Activity-based anorexia has differential effects on apical dendritic branching in dorsal and ventral hippocampal CA1

Tara G. Chowdhury, Nicole C. Barbarich-Marsteller, Thomas E. Chan, Chiye Aoki

Research output: Contribution to journalArticlepeer-review


Anorexia nervosa (AN) is an eating disorder to which adolescent females are particularly vulnerable. Like AN, activity-based anorexia (ABA), a rodent model of AN, results in elevation of stress hormones and has genetic links to anxiety disorders. The hippocampus plays a key role in the regulation of anxiety and responds with structural changes to hormones and stress, suggesting that it may play a role in AN. The hippocampus of ABA animals exhibits increased brain-derived neurotrophic factor and increased GABA receptor expression, but the structural effects of ABA have not been studied.
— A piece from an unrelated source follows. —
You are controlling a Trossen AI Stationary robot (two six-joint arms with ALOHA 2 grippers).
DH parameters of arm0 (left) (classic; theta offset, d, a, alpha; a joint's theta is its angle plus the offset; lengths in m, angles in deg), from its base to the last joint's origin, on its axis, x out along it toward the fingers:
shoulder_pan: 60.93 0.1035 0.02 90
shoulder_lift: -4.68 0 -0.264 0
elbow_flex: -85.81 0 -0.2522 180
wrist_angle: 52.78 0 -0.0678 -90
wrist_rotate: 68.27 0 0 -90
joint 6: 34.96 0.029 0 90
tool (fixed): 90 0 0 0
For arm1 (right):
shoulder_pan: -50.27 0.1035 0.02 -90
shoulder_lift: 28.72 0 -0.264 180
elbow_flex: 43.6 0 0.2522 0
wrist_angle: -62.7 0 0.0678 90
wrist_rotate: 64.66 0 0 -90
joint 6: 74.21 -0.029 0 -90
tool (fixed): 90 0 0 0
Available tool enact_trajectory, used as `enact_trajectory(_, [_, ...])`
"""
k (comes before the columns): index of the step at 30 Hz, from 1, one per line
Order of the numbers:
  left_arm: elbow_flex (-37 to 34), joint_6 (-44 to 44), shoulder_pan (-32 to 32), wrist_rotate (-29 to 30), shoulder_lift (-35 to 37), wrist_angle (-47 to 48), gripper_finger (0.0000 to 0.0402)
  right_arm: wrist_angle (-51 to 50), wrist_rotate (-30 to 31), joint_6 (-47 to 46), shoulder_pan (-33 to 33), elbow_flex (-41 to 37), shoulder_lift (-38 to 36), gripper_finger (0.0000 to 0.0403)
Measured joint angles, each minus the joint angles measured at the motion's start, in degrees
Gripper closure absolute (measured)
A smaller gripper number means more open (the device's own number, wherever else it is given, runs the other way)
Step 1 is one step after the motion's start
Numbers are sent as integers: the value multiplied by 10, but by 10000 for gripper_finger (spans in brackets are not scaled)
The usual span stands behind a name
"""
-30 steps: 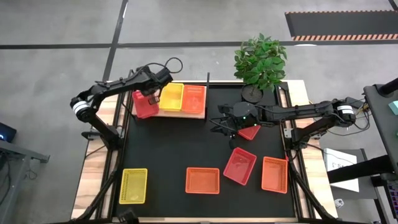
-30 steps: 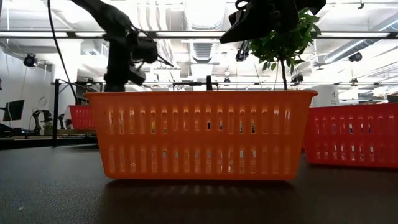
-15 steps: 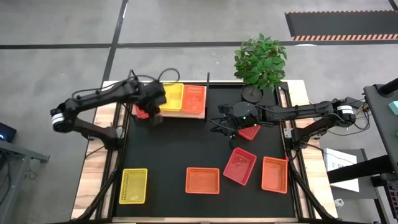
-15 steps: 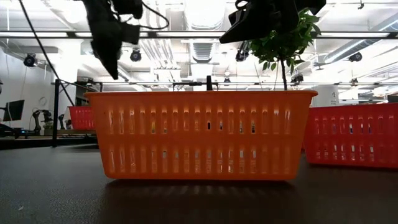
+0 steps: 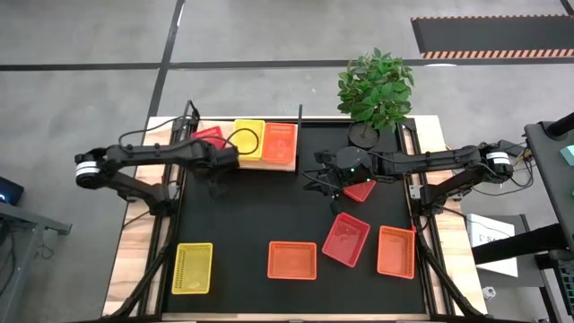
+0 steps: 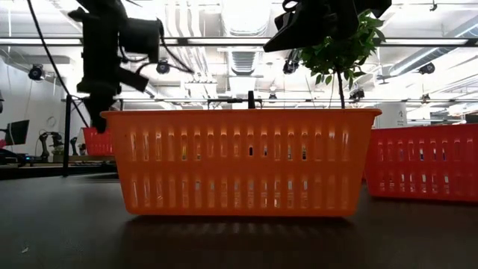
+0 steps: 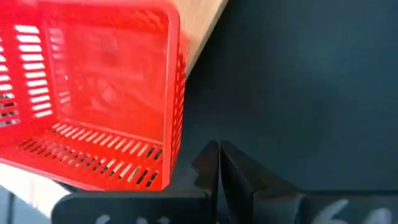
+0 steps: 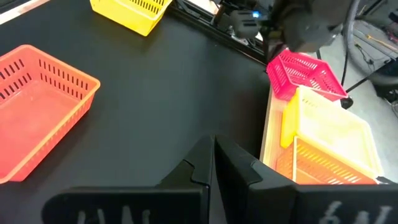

We used Golgi staining of neurons to determine whether ABA in female rats during adolescence results in structural changes to the apical dendrites in hippocampal CA1 and contrasted to the effects of food restriction (FR) and exercise (EX), the environmental factors used to induce ABA. In the dorsal hippocampus, which preferentially mediates spatial learning and cognition, cells of ABA animals had less total dendritic length and fewer dendritic branches in stratum radiatum (SR) than in control (CON). In the ventral hippocampus, which preferentially mediates anxiety, ABA evoked more branching in SR than CON. In both dorsal and ventral regions, the main effect of exercise was localized to the SR while the main effect of food restriction occurred in the stratum lacunosum-moleculare. Taken together with data on spine density, these results indicate that ABA elicits pathway-specific changes in the hippocampus that may underlie the increased anxiety and reduced behavioral flexibility observed in ABA.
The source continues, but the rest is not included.